## TASK TO COMPLETE:
What is needed is every line of the data that includes the word "robot". Please copy each one.

## DATA SHOWN:
_ _ _ _

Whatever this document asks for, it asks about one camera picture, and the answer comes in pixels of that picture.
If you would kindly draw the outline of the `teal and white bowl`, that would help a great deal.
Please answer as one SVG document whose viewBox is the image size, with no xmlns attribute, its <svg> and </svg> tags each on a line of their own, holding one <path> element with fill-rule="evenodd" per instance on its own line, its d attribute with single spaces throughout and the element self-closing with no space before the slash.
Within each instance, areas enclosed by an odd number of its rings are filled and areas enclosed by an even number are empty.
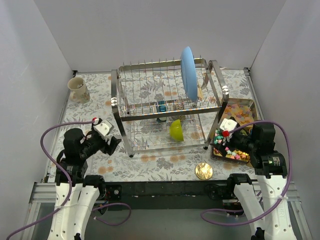
<svg viewBox="0 0 320 240">
<path fill-rule="evenodd" d="M 156 105 L 156 110 L 158 113 L 164 113 L 167 111 L 167 108 L 166 108 L 166 105 L 165 105 L 165 101 L 164 100 L 161 100 L 157 103 Z M 167 118 L 166 117 L 158 117 L 156 119 L 156 121 L 158 123 L 163 123 L 163 122 L 166 122 L 167 121 Z"/>
</svg>

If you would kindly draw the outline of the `steel two-tier dish rack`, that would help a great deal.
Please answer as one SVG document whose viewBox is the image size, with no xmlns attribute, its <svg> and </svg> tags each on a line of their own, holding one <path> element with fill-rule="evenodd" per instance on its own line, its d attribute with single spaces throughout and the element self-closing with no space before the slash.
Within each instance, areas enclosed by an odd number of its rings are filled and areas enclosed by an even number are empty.
<svg viewBox="0 0 320 240">
<path fill-rule="evenodd" d="M 185 91 L 181 61 L 123 64 L 111 71 L 111 109 L 124 148 L 136 154 L 202 147 L 213 142 L 229 101 L 216 60 L 194 60 L 197 100 Z"/>
</svg>

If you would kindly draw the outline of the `floral ceramic mug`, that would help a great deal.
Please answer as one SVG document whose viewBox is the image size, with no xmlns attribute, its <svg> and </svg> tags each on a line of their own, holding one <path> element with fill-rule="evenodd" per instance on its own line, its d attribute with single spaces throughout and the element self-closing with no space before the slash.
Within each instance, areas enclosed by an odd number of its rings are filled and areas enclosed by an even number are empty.
<svg viewBox="0 0 320 240">
<path fill-rule="evenodd" d="M 88 87 L 81 77 L 73 77 L 67 84 L 70 90 L 70 100 L 78 103 L 88 103 L 91 99 Z"/>
</svg>

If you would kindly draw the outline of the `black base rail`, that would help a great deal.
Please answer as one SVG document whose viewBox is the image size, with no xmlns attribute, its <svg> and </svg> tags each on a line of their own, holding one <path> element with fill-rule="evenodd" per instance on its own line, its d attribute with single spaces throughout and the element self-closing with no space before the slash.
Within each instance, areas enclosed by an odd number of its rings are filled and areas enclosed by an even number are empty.
<svg viewBox="0 0 320 240">
<path fill-rule="evenodd" d="M 83 182 L 89 185 L 98 189 L 94 207 L 103 211 L 208 209 L 237 202 L 230 180 L 106 182 L 93 175 Z"/>
</svg>

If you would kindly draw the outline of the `blue plate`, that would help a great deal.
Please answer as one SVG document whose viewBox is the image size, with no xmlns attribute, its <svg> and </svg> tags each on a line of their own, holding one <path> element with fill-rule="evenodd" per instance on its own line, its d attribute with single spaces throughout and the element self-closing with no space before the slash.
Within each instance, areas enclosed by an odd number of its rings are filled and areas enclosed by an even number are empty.
<svg viewBox="0 0 320 240">
<path fill-rule="evenodd" d="M 192 101 L 198 100 L 198 82 L 195 60 L 189 46 L 183 49 L 180 57 L 181 77 L 186 96 Z"/>
</svg>

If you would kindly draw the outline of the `floral table mat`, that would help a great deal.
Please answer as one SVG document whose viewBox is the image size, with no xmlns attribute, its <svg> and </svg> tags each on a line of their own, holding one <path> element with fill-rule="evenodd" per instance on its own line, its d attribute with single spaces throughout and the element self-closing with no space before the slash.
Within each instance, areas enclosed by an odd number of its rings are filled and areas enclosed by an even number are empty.
<svg viewBox="0 0 320 240">
<path fill-rule="evenodd" d="M 78 104 L 68 100 L 62 112 L 63 126 L 57 131 L 51 156 L 56 158 L 63 149 L 64 133 L 73 128 L 81 128 L 85 133 L 90 130 L 87 120 L 100 117 L 115 123 L 111 108 L 111 82 L 109 72 L 79 72 L 90 92 L 90 102 Z M 193 181 L 197 179 L 195 168 L 200 163 L 207 163 L 213 169 L 214 180 L 225 180 L 232 173 L 248 174 L 255 177 L 250 163 L 233 163 L 211 156 L 210 149 L 190 147 L 186 149 L 159 150 L 144 152 L 151 146 L 151 138 L 156 135 L 154 125 L 147 120 L 135 125 L 140 153 L 129 157 L 124 144 L 120 143 L 113 155 L 98 152 L 87 160 L 89 175 L 102 175 L 108 182 L 146 182 L 146 181 Z"/>
</svg>

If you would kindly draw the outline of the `dark tin with star candies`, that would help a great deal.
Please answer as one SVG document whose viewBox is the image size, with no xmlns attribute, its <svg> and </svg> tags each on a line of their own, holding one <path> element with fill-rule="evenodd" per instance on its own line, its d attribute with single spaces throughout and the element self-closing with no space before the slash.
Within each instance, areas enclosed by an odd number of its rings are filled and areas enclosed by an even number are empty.
<svg viewBox="0 0 320 240">
<path fill-rule="evenodd" d="M 213 141 L 210 143 L 212 160 L 221 160 L 228 163 L 246 165 L 250 162 L 250 156 L 245 151 L 238 150 L 235 147 L 227 146 L 224 142 L 222 130 L 216 129 Z"/>
</svg>

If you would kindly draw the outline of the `cream patterned plate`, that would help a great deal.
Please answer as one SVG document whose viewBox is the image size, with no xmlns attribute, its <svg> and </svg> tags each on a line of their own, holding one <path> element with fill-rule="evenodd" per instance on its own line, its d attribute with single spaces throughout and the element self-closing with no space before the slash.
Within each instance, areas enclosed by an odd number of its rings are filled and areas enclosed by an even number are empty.
<svg viewBox="0 0 320 240">
<path fill-rule="evenodd" d="M 199 85 L 197 86 L 197 97 L 200 101 L 203 99 L 203 91 Z"/>
</svg>

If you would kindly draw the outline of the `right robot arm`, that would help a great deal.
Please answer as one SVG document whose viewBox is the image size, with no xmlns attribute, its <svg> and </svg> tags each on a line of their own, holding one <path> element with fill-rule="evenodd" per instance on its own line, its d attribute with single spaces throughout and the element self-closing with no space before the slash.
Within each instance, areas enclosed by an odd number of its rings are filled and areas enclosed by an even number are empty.
<svg viewBox="0 0 320 240">
<path fill-rule="evenodd" d="M 226 148 L 245 152 L 250 157 L 257 182 L 260 187 L 262 202 L 250 177 L 247 174 L 233 173 L 227 179 L 227 195 L 240 201 L 250 226 L 253 240 L 295 240 L 287 191 L 291 181 L 291 163 L 275 150 L 274 121 L 258 120 L 251 123 L 249 135 L 241 132 L 247 124 L 239 125 L 233 119 L 223 119 L 219 126 L 223 136 L 221 154 Z"/>
</svg>

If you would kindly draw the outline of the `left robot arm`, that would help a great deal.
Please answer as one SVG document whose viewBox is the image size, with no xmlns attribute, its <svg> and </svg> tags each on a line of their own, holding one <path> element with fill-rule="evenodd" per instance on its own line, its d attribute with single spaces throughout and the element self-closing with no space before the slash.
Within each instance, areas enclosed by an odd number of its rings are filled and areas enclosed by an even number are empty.
<svg viewBox="0 0 320 240">
<path fill-rule="evenodd" d="M 97 152 L 111 156 L 120 139 L 111 128 L 100 124 L 84 135 L 79 128 L 65 132 L 63 150 L 57 157 L 61 168 L 55 176 L 55 210 L 48 235 L 50 240 L 82 240 L 96 200 L 106 196 L 101 175 L 86 175 L 87 159 Z"/>
</svg>

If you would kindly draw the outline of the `gold round lid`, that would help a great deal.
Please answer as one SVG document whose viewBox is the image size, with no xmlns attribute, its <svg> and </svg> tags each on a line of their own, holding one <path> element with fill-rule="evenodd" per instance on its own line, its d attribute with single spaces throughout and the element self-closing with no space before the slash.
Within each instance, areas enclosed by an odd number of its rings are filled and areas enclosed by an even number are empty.
<svg viewBox="0 0 320 240">
<path fill-rule="evenodd" d="M 200 180 L 209 180 L 213 176 L 213 168 L 202 162 L 195 167 L 195 174 Z"/>
</svg>

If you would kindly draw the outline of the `lime green bowl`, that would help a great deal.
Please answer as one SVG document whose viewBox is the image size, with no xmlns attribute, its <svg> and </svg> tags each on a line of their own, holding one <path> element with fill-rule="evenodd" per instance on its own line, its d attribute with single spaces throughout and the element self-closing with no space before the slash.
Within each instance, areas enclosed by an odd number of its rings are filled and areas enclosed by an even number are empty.
<svg viewBox="0 0 320 240">
<path fill-rule="evenodd" d="M 169 134 L 172 137 L 172 139 L 176 142 L 184 141 L 183 130 L 182 130 L 180 119 L 177 119 L 172 122 L 172 124 L 169 127 Z"/>
</svg>

_ _ _ _

## COMPLETED EXERCISE:
If you would kindly draw the outline of the `right robot arm`, that would help a great deal.
If you would kindly draw the outline of the `left robot arm`, that would help a great deal.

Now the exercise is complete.